Keep to one stretch of the data below, the lines from the one with "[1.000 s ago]" up to and including the one with "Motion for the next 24", and return that stretch exactly.

#### Data excerpts
<<<<

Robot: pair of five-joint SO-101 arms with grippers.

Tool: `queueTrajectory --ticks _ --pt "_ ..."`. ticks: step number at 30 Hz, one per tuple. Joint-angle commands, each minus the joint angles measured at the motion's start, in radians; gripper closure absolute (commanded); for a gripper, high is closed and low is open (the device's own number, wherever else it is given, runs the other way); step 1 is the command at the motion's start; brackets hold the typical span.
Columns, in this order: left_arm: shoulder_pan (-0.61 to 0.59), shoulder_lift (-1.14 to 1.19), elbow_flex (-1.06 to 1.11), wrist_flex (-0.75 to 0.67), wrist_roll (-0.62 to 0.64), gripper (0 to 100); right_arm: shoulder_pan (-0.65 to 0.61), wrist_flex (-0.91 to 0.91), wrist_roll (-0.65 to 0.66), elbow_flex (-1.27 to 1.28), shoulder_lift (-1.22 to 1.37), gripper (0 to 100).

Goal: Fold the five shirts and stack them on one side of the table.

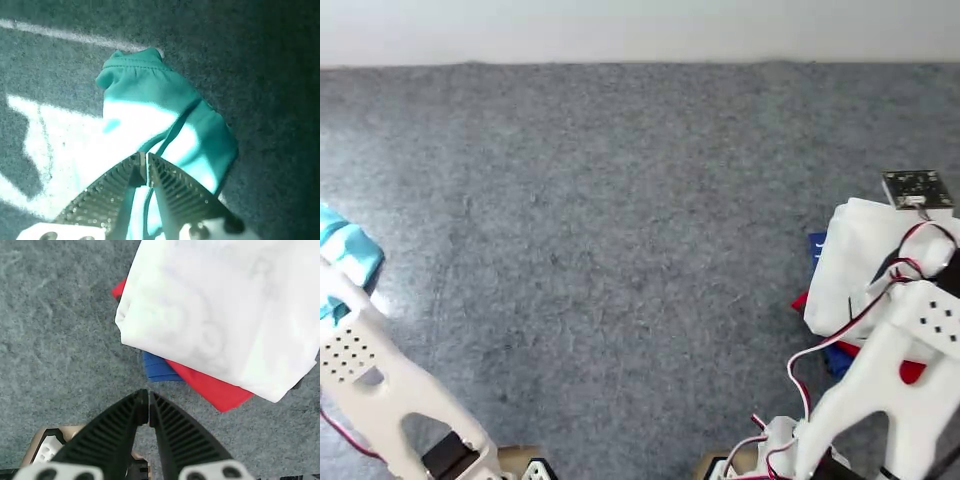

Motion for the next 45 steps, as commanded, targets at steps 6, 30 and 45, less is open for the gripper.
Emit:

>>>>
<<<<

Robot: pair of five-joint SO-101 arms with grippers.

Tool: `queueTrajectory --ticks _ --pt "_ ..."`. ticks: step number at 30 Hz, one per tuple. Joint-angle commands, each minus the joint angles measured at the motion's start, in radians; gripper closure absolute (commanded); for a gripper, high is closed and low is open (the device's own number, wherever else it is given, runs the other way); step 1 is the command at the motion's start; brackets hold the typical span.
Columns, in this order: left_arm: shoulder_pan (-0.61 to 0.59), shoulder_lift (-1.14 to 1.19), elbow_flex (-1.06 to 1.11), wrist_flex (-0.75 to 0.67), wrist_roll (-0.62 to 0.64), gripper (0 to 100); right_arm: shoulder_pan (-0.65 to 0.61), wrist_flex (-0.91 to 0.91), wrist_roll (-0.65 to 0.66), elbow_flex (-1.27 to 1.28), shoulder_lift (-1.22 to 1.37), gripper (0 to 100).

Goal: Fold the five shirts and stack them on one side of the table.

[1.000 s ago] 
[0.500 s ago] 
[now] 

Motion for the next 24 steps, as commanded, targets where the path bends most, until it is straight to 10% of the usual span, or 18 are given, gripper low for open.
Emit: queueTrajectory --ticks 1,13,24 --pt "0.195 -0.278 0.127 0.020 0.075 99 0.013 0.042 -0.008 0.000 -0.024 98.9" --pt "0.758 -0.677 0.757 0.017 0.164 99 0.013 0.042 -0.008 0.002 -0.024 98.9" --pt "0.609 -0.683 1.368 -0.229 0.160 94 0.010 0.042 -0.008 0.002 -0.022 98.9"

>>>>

#### Exercise response
[1.000 s ago] 
[0.500 s ago] 
[now] 

Motion for the next 24 steps, as commanded, targets where the path bends most, until it is straight to 10% of the usual span, or 18 are given, gripper low for open.

Work on this exercise is done.